Shared measurement policy lives in scripts/oakbench/: subject identity, environment control, timed execution, token accounting and cost weights, remotes, run locks, row contracts, command semantics, stream adapters, fixture/config IO, runner identity, and reporting math.

Lane scripts stay thin over that core:

  • bench.py
  • workflow_ab.py
  • agent_workflow.py
  • parallel_contention.py
  • mount_probe.py
  • mount_vs_clone.py
  • platform_lifecycle.py
  • netshape_bench.py
  • task_loop.py

Domain vocabulary is in CONTEXT.md; load-bearing decisions are ADRs under docs/adr/.

Testing The Instruments

A benchmark that measures with untested instruments cannot make accuracy claims. The suite ships tests for row contracts, adapter streams, token accounting, command semantics, skip-row coherence, fixture registries, calibration math, oracles, and reporting:

python3 -m unittest discover -s tests

Run the test suite before pushing harness changes. For measurement-policy refactors, use scripts/row_parity.py to prove the new rows are measurement-identical before trusting the refactor.

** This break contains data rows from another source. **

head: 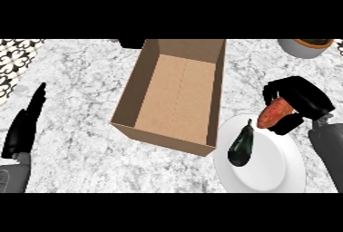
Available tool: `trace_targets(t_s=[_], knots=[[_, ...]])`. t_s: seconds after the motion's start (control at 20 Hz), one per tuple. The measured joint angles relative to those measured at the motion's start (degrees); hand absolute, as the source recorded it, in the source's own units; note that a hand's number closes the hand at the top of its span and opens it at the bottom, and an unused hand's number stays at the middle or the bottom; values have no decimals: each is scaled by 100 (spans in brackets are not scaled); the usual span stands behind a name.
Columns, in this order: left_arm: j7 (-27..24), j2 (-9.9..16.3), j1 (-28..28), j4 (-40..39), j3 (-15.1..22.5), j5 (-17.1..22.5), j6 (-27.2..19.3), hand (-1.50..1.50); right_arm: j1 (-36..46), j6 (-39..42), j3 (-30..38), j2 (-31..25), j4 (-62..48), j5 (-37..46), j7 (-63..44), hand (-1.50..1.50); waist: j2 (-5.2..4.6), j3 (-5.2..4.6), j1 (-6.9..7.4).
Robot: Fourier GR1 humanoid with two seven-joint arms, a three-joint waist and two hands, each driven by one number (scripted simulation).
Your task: Pick the sweet potato from the plate and place it in the cardboard box
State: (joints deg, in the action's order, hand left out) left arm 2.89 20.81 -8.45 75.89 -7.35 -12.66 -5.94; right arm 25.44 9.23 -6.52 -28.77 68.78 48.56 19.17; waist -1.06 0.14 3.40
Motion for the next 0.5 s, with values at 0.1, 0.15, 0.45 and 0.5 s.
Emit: trace_targets(t_s=[0.1, 0.15, 0.45, 0.5], knots=[[24, -9, -21, 1, 25, -20, 9, 0, 453, -67, 152, -169, -440, -98, 567, 150, -5, 2, 22], [23, -15, -34, -1, 28, -25, 8, 0, 661, -139, 241, -213, -655, -157, 832, 150, -8, 3, 27], [32, -51, -14, -23, 7, -46, -22, 0, 1754, -313, 652, -220, -1442, -622, 2159, 150, 24, -3, -44], [95, -61, -9, 23, 15, -54, -23, 0, 1895, -370, 670, -141, -1575, -651, 2314, 150, 32, -5, -59]])
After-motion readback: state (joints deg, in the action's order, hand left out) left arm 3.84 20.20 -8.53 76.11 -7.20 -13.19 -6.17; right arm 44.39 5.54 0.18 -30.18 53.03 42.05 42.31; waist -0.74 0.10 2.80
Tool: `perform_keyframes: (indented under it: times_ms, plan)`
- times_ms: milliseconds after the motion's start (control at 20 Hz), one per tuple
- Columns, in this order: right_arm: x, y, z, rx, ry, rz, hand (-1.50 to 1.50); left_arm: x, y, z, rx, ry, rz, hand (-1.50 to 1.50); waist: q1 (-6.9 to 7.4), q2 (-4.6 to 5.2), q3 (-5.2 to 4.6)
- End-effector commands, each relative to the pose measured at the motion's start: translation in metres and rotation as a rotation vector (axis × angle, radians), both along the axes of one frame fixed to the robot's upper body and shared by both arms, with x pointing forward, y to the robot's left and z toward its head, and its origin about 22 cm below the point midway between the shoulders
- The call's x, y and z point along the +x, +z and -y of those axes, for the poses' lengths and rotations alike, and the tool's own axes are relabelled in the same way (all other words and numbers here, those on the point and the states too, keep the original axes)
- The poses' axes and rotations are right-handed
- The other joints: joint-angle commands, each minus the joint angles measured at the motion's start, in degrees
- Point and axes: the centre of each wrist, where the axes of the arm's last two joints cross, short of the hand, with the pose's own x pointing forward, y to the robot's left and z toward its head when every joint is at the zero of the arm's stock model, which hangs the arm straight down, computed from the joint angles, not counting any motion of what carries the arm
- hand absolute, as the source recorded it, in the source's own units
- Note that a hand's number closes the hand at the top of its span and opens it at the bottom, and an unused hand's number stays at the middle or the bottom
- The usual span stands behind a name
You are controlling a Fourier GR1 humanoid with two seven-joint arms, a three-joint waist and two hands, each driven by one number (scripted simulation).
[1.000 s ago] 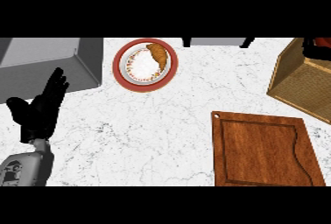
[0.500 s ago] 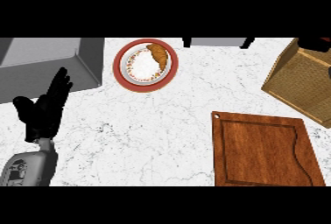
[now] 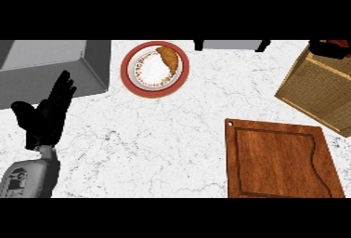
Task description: Pick the bell pepper from the cutting board and place it in the basket
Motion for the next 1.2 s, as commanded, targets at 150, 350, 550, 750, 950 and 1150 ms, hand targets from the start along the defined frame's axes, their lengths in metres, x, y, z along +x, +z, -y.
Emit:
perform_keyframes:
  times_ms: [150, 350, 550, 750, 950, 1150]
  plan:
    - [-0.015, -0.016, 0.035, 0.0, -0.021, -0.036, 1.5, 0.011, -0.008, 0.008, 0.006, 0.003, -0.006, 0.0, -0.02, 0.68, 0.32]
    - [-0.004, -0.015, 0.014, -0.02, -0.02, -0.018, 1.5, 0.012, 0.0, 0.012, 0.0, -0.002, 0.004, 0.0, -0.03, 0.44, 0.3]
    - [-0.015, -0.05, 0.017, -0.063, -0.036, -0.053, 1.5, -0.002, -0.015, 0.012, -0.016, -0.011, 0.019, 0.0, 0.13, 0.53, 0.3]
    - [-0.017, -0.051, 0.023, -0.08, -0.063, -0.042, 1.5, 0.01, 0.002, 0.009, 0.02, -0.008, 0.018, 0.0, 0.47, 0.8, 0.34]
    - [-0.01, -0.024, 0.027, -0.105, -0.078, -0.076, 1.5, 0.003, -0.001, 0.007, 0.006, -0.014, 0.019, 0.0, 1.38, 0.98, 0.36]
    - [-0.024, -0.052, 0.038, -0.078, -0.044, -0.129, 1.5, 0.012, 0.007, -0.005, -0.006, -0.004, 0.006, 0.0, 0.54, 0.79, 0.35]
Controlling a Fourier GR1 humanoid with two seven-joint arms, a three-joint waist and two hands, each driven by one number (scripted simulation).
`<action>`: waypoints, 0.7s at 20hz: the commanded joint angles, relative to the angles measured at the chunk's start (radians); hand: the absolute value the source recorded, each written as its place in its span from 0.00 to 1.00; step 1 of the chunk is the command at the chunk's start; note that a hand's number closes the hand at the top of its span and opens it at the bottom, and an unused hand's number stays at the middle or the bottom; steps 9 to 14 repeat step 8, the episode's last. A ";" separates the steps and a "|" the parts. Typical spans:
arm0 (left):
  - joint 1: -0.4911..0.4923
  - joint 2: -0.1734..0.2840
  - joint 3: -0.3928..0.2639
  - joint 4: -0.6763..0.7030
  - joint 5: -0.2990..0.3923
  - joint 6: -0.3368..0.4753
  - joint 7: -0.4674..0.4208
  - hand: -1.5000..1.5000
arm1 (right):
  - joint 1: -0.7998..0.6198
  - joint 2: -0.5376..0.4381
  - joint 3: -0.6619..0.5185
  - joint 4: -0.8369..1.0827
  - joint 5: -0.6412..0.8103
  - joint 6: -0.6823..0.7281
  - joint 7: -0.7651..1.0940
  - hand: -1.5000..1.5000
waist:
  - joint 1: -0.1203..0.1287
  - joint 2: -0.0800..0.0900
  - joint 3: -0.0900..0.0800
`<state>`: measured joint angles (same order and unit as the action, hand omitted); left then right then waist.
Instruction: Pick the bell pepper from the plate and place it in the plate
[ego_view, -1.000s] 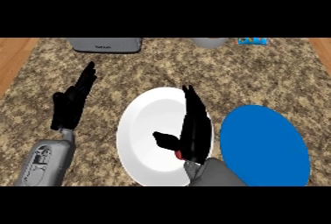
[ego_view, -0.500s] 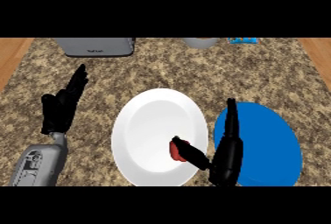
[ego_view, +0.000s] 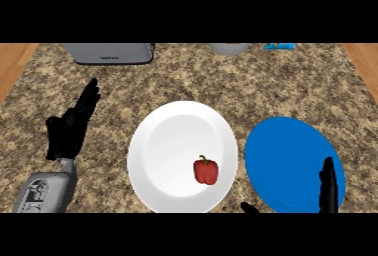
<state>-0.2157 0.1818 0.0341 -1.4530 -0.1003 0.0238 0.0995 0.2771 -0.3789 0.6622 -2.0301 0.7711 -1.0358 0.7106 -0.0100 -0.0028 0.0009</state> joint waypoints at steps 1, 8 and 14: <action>-0.086 0.023 0.043 0.082 0.008 -0.015 -0.004 0.50 | 0.051 -0.116 -0.028 -0.030 -0.147 -0.082 -0.108 0.00 | 0.001 0.003 0.000; -0.002 -0.019 -0.011 -0.037 -0.015 -0.003 0.041 0.50 | 0.106 -0.198 -0.038 0.027 -0.490 -0.166 -0.410 0.00 | 0.005 0.000 0.001; -0.002 -0.019 -0.011 -0.037 -0.015 -0.003 0.041 0.50 | 0.106 -0.198 -0.038 0.027 -0.490 -0.166 -0.410 0.00 | 0.005 0.000 0.001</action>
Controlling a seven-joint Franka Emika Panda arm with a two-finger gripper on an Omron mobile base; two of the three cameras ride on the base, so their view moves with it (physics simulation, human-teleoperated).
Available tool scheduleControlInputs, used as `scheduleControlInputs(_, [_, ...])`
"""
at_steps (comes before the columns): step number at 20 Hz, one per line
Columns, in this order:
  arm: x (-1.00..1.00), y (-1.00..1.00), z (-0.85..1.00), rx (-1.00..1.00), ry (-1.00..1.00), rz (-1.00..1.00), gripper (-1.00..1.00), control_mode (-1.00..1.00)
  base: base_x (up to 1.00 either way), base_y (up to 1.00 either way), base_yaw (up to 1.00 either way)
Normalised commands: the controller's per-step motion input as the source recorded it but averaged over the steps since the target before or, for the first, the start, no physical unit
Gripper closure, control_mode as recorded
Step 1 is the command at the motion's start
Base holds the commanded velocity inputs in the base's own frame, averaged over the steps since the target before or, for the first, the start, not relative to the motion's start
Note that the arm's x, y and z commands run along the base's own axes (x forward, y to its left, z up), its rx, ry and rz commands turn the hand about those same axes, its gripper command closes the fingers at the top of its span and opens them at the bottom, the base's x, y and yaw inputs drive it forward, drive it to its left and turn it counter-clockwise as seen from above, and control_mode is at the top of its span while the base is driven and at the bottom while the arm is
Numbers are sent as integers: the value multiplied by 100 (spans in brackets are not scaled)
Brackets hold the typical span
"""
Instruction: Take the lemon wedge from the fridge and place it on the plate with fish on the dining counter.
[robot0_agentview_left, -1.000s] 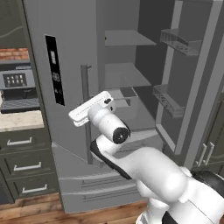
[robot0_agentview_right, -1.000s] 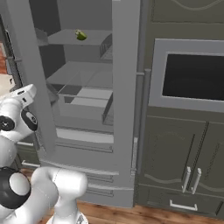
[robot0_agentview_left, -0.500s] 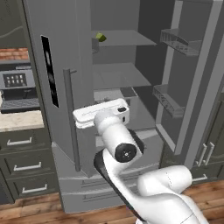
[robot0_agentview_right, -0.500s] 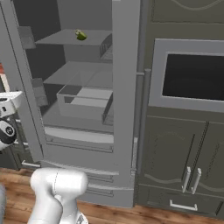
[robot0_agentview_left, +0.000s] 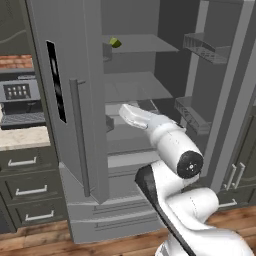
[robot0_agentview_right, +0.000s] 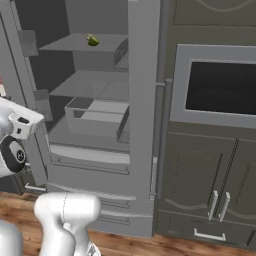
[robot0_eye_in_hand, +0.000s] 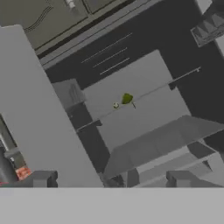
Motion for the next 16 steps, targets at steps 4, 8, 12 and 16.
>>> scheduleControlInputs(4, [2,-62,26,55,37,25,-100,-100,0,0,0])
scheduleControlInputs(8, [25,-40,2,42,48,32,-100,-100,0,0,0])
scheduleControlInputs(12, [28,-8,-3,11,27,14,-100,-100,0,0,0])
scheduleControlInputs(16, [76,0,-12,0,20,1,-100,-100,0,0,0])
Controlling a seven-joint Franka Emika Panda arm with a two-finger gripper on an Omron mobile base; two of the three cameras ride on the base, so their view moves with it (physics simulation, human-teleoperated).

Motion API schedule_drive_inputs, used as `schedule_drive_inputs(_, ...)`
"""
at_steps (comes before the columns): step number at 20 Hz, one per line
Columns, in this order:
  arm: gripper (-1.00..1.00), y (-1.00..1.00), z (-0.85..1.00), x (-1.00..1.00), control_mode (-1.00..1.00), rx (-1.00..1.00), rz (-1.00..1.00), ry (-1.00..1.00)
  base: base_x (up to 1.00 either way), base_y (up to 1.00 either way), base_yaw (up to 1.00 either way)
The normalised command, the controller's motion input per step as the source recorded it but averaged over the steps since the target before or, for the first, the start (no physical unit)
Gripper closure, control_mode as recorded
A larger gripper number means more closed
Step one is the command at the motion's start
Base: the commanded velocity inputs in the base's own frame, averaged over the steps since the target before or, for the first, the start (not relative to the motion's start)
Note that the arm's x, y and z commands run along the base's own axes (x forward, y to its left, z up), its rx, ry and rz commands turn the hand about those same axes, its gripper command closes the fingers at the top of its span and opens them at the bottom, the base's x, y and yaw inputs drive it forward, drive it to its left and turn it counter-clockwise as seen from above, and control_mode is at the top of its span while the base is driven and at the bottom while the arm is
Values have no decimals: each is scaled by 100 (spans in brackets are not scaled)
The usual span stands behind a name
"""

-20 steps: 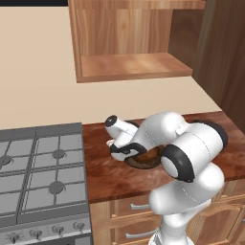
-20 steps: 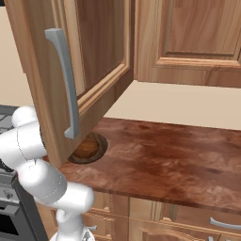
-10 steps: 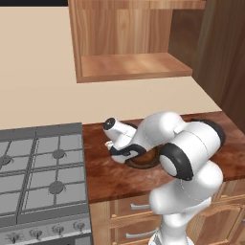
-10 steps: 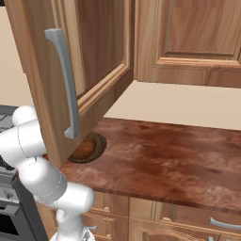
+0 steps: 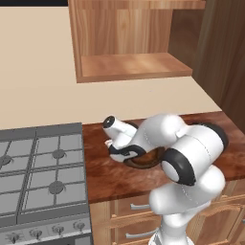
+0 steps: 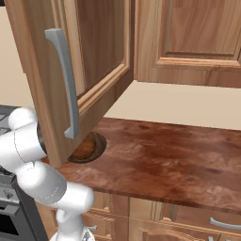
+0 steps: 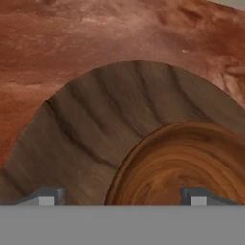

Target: Pick up the bowls on the counter and stack them on top of one another in the open cabinet. Place the smaller bowl on top of the larger bowl.

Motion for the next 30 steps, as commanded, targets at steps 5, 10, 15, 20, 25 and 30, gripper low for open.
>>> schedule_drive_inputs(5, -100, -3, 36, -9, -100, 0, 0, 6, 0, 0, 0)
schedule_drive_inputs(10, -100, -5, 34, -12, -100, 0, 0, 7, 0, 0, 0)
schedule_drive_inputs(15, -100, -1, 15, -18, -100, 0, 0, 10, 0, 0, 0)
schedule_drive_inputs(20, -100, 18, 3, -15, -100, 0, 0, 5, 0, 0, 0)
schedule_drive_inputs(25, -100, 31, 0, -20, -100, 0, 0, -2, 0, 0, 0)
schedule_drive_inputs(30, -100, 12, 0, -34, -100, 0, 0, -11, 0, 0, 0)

python3 scripts/row_parity.py old/latest.jsonl new/latest.jsonl

Cloud And CI

Cloudflare is the control and publishing plane, not the latency measurement plane. Workers, D1, and R2 receive and index raw rows; dedicated runners execute benchmarks on pinned hardware.

See docs/cloud.md and docs/infrastructure-plan.md for the recommended setup: per-push smoke, nightly standard, dedicated large-file/monorepo runners, Linux shaped-network runners, macOS mount/agent runners, archived raw rows, and a small dashboard for Oak-vs-Git and Oak-vs-previous-Oak deltas.